J'ai un serveur de surveillance qui requiert les détails de connexion SSH d'un compte d'utilisateur non-Sudo de chaque boîte qu'il surveille. Est-il possible de configurer un compte utilisateur spécifique tel qu'il ne puisse être connecté qu'à partir d'une adresse IP spécifique (ou mieux encore du nom d'hôte)? Je ne veux pas limiter la capacité des autres utilisateurs du serveur à pouvoir se connecter à partir d'autres adresses (sinon, je n'utiliserais qu'un pare-feu), ou tilisez l'authentification par mot de passe pour le service de surveillance uniquement .
Voir man sshd_config
. Il est possible d'ajouter un bloc AllowUsers
où vous pouvez spécifier à la fois l'utilisateur et l'hôte de la manière suivante:
AllowUsers user@Host # or IP
Bien sûr, vous devez également spécifier les autres utilisateurs auxquels vous souhaitez autoriser la connexion, si vous en avez.
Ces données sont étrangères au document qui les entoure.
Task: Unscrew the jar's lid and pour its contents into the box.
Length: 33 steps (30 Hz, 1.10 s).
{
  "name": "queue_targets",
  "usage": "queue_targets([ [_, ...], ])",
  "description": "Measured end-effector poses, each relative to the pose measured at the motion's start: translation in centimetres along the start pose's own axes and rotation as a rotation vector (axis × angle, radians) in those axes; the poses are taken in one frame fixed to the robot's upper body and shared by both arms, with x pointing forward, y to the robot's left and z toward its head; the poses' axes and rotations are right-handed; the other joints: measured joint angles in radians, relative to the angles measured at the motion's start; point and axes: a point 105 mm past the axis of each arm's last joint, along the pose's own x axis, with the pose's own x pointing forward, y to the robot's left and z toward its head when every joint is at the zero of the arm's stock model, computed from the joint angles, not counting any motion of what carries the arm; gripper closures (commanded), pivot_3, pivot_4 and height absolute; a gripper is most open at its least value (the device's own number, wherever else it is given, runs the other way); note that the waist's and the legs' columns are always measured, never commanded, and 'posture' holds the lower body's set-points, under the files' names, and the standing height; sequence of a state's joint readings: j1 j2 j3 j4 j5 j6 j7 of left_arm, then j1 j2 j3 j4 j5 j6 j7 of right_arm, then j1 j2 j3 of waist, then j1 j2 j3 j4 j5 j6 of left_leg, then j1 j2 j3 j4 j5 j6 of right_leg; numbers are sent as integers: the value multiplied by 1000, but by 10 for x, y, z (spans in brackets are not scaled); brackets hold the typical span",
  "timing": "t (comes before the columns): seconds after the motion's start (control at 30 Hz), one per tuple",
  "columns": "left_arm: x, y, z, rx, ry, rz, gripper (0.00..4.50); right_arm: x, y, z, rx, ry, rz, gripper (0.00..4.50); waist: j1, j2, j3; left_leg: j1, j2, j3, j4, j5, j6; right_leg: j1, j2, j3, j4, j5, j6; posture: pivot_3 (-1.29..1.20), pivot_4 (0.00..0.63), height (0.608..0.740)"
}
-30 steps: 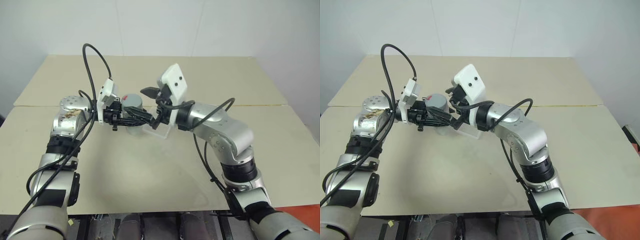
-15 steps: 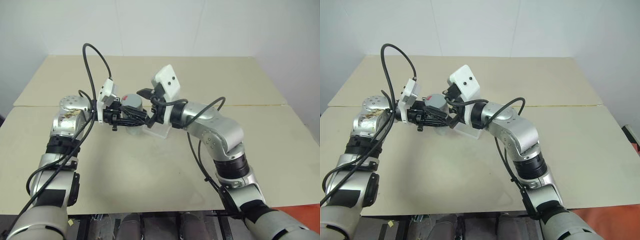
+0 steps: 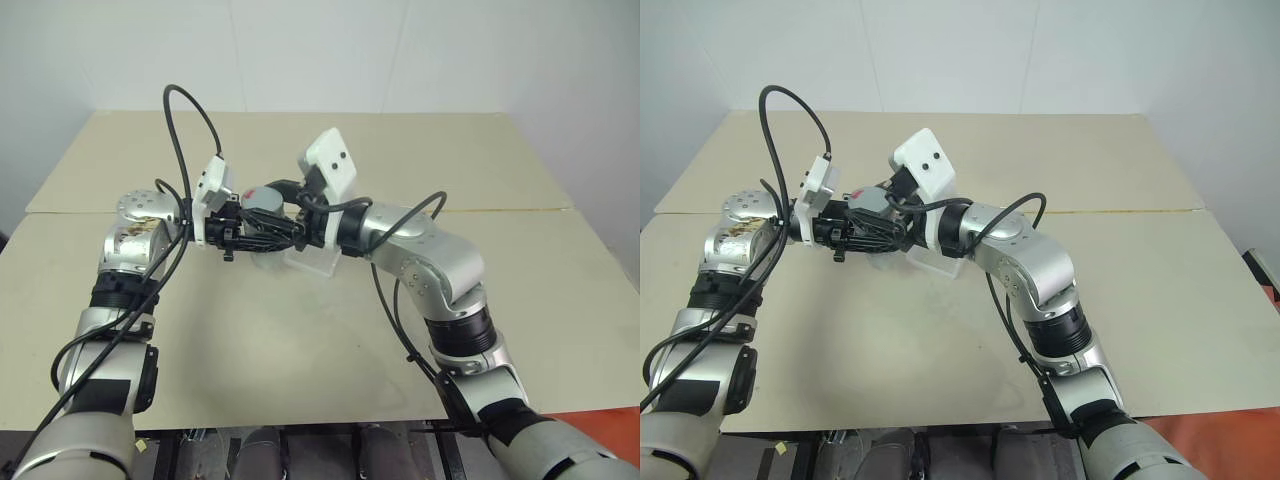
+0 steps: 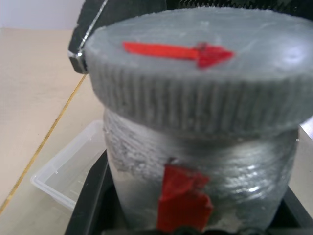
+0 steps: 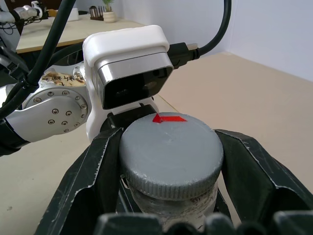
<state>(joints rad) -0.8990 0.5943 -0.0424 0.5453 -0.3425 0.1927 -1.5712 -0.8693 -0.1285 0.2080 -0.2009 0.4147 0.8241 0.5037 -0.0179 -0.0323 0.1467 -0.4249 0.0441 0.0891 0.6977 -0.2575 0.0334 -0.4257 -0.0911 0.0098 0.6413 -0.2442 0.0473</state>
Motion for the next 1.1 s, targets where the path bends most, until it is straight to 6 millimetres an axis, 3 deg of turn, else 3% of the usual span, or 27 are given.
queue_targets([
  [0.13,0,-1,2,7,-3,-6,2561,-1,1,2,-11,-10,24,1286,0,0,0,0,0,0,0,0,0,0,0,0,0,0,0,0,150,740],
  [0.3,5,-18,7,53,-14,-114,2561,-17,8,2,-37,-58,245,1286,1,0,0,0,0,0,0,-2,4,0,0,0,0,0,0,0,150,740],
  [0.43,5,-25,7,51,-15,-148,2561,-18,6,10,-26,-79,321,1286,-4,0,0,1,1,0,0,-2,3,0,1,0,1,0,0,0,150,740],
  [0.47,-1,-28,-1,20,-7,-136,2561,-25,-2,25,-53,-119,323,1286,-4,0,0,1,1,0,0,-2,3,0,1,1,1,0,0,0,150,740],
  [0.57,-4,-37,-24,-66,3,-132,2561,-33,-9,41,-96,-156,331,1286,-1,0,0,1,1,1,-1,-2,3,0,0,0,0,0,0,0,150,740],
  [0.7,-2,-43,-34,-96,4,-132,2561,-37,-12,38,-93,-153,319,1286,3,0,0,0,1,1,0,-2,3,0,0,0,0,0,0,0,150,740],
  [0.83,-10,-35,-25,-62,-10,-57,2561,-61,-38,17,-76,-110,141,1286,14,0,0,0,0,2,1,-2,4,2,-1,-1,-1,0,0,0,150,740],
  [0.93,-20,-28,-19,-41,-18,12,2561,-94,-67,-19,-37,-24,-95,1286,17,0,0,0,0,2,0,-2,4,2,-1,-1,-1,0,0,0,150,740],
  [1.0,-25,-21,-17,-32,-24,65,2561,-123,-85,-55,14,57,-293,1286,19,0,0,0,0,4,-1,-2,3,1,-1,-1,-1,0,0,0,150,740],
  [1.1,-29,-11,-17,-32,-37,141,2561,-154,-101,-92,61,155,-518,1286,14,0,0,1,-1,6,0,-1,1,1,-1,1,-1,0,0,0,150,740],
])
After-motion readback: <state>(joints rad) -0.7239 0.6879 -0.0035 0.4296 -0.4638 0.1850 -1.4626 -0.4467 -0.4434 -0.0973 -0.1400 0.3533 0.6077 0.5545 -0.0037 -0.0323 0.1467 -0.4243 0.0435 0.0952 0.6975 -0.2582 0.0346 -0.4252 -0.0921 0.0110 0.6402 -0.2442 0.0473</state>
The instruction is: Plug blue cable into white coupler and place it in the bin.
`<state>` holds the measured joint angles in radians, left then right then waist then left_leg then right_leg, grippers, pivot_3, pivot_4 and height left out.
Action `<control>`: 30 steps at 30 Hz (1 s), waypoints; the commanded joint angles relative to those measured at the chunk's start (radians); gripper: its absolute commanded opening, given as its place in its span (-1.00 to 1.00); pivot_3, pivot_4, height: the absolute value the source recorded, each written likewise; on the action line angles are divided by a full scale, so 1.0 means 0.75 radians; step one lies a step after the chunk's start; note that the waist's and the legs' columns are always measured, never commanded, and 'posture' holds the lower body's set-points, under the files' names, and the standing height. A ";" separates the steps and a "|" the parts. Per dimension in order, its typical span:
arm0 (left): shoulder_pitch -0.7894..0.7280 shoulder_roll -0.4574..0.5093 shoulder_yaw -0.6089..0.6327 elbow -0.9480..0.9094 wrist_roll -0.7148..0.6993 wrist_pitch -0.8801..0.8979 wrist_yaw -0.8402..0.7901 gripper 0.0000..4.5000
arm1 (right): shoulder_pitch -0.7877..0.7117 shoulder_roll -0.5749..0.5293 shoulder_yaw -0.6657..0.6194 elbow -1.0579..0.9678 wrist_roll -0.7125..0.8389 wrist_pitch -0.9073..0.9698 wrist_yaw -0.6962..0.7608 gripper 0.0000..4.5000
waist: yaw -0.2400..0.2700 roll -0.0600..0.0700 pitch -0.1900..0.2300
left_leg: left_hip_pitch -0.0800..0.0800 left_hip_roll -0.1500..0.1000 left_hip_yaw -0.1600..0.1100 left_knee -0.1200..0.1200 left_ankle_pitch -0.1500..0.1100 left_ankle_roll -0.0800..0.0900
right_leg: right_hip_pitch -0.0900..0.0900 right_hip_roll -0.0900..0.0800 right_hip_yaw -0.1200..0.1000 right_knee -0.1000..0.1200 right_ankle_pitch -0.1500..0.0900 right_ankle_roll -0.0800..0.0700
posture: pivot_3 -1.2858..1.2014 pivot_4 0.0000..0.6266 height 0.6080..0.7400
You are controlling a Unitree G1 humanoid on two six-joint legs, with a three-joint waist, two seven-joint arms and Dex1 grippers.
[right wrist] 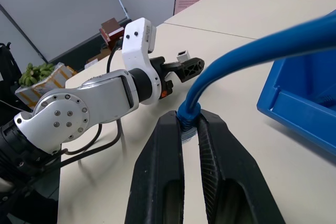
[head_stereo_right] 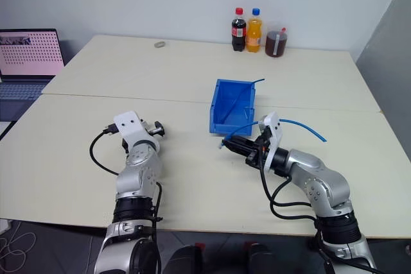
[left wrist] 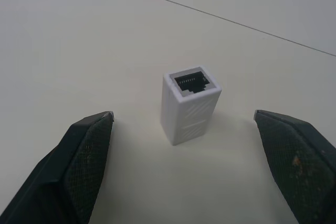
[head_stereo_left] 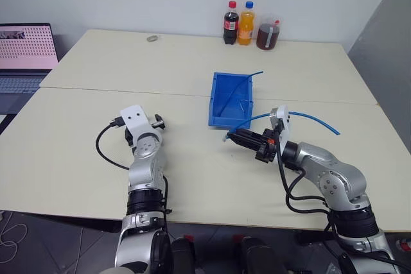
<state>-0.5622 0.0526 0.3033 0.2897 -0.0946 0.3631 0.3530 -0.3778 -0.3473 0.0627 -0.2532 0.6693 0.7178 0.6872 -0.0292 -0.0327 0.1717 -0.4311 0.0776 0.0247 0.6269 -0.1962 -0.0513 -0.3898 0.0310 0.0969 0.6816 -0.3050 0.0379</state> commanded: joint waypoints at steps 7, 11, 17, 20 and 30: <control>-0.093 0.029 0.003 0.062 0.008 -0.006 0.027 0.82 | -0.009 0.006 -0.031 -0.055 0.028 0.006 -0.013 -0.94 | 0.000 0.000 0.000 | 0.000 0.000 0.000 0.000 0.000 0.000 | 0.000 0.000 0.000 0.000 0.000 -0.001 | 0.03 -0.52 1.00; -0.100 0.039 -0.006 0.076 0.012 -0.002 0.021 0.43 | -0.007 0.007 -0.033 -0.053 0.027 0.005 -0.015 -0.94 | 0.000 0.000 0.000 | 0.000 0.000 0.000 0.000 0.000 0.000 | 0.000 0.000 0.000 0.000 0.000 0.000 | 0.03 -0.52 1.00; -0.091 0.046 -0.010 0.082 0.009 0.005 0.011 -0.15 | -0.003 0.011 -0.036 -0.052 0.026 0.002 -0.019 -0.94 | 0.000 0.000 0.000 | 0.000 0.000 0.000 0.000 0.000 0.000 | 0.000 0.000 0.000 0.000 0.000 -0.001 | 0.03 -0.52 1.00; -0.083 0.047 -0.011 0.076 0.009 0.008 0.008 -0.42 | -0.002 0.013 -0.037 -0.053 0.025 0.001 -0.021 -0.94 | 0.000 0.000 0.000 | 0.000 0.000 0.000 0.000 0.000 0.000 | 0.000 0.000 0.000 0.000 0.000 -0.001 | 0.03 -0.52 1.00; 0.045 0.058 -0.032 -0.125 -0.034 0.131 -0.091 -0.63 | -0.001 0.020 -0.037 -0.051 0.001 -0.033 -0.030 -0.94 | -0.003 0.000 0.000 | 0.000 0.000 0.000 0.000 0.000 0.000 | 0.000 0.000 0.000 0.000 0.003 -0.004 | 0.03 -0.52 1.00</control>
<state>-0.5777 0.0798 0.2980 0.2971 -0.0999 0.4141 0.3411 -0.3731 -0.3348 0.0590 -0.2531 0.6687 0.7235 0.6696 -0.0313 -0.0326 0.1716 -0.4311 0.0776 0.0250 0.6270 -0.1961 -0.0515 -0.3898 0.0310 0.0971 0.6818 -0.3030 0.0347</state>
En y repensant, il est possible de modifier votre sshd_config
comme ceci:
Match Host !hostname
DenyUsers user
Match Host hostname
AllowUsers user
Cela bloquerait facilement tous les utilisateurs à l'exception de user
de hostname
et de partout ailleurs il bloquerait user
.
MAIS ça ne marche pas, à cause de quelques bugs rapportés en amont [1] [2]. Mais nous l’avons promis que cela sera corrigé dans la prochaine version.
Vous pouvez utiliser des caractères génériques pour la ligne AllowUsers dans le fichier /etc/ssh/sshd_config
. Donc, il serait possible d'ajouter la ligne:
AllowUsers *@192.168.1.100
Ou:
AllowUsers *@hostname
Autoriser tout le monde à partir de cette adresse IP ou de cet accès.
Se souvenir de:
service ssh restart
Une fois que vous avez apporté les modifications, tant que vous utilisez une version antérieure à 15.04. 15.04 utilise maintenant systemd, il existe donc un mécanisme différent pour contrôler les services.
Selon pages de manuel , cela devrait fonctionner:
DenyUsers user@"!Host,*"
J'ai testé cela sur Debian et cela semblait fonctionner correctement.
Comme il s’agit du premier résultat de recherche dans Google, je pense que les gens devraient également savoir comment définir des autorisations dans le fichier /etc/hosts.allow
(avec la permission de Cameron Oltmann's article de blog à ce sujet):
Pour limiter l'accès ssh à une boîte Linux en fonction de l'adresse IP d'origine, modifiez /etc/hosts.allow:
sshd : localhost : allow sshd : 192.168.0. : allow sshd : 99.151.250.7 : allow sshd : mydomain.net : allow sshd : ALL : deny
L'entrée ci-dessus permettra l'accès ssh à partir de localhost, du sous-réseau 192.168.0.x, de l'adresse IP unique 99.151.250.7 et de mydomain.net (en supposant que mydomain.net dispose d'un enregistrement ptr pour faciliter la recherche inversée). L'accès à sshd sera refusé à toutes les autres adresses IP.
Remarques: Vous pouvez autoriser ou refuser en fonction de l'adresse IP, du sous-réseau ou du nom d'hôte. Énumérer les règles dans l'ordre du plus au moins spécifique. Le fichier n'est lu que jusqu'à ce qu'une ligne correspondante soit trouvée. Par conséquent, si vous commencez par ssdh: ALL: deny, aucune connexion SSH ne sera autorisée.
Et vous devriez pouvoir utiliser user@address
dans ce fichier, comme ceci lien lifewire.com :
Les démons de formulaires plus complexes @ Host et user @ Host sont expliqués dans les sections sur les modèles de noeud final de serveur et sur les recherches de nom d'utilisateur du client, respectivement.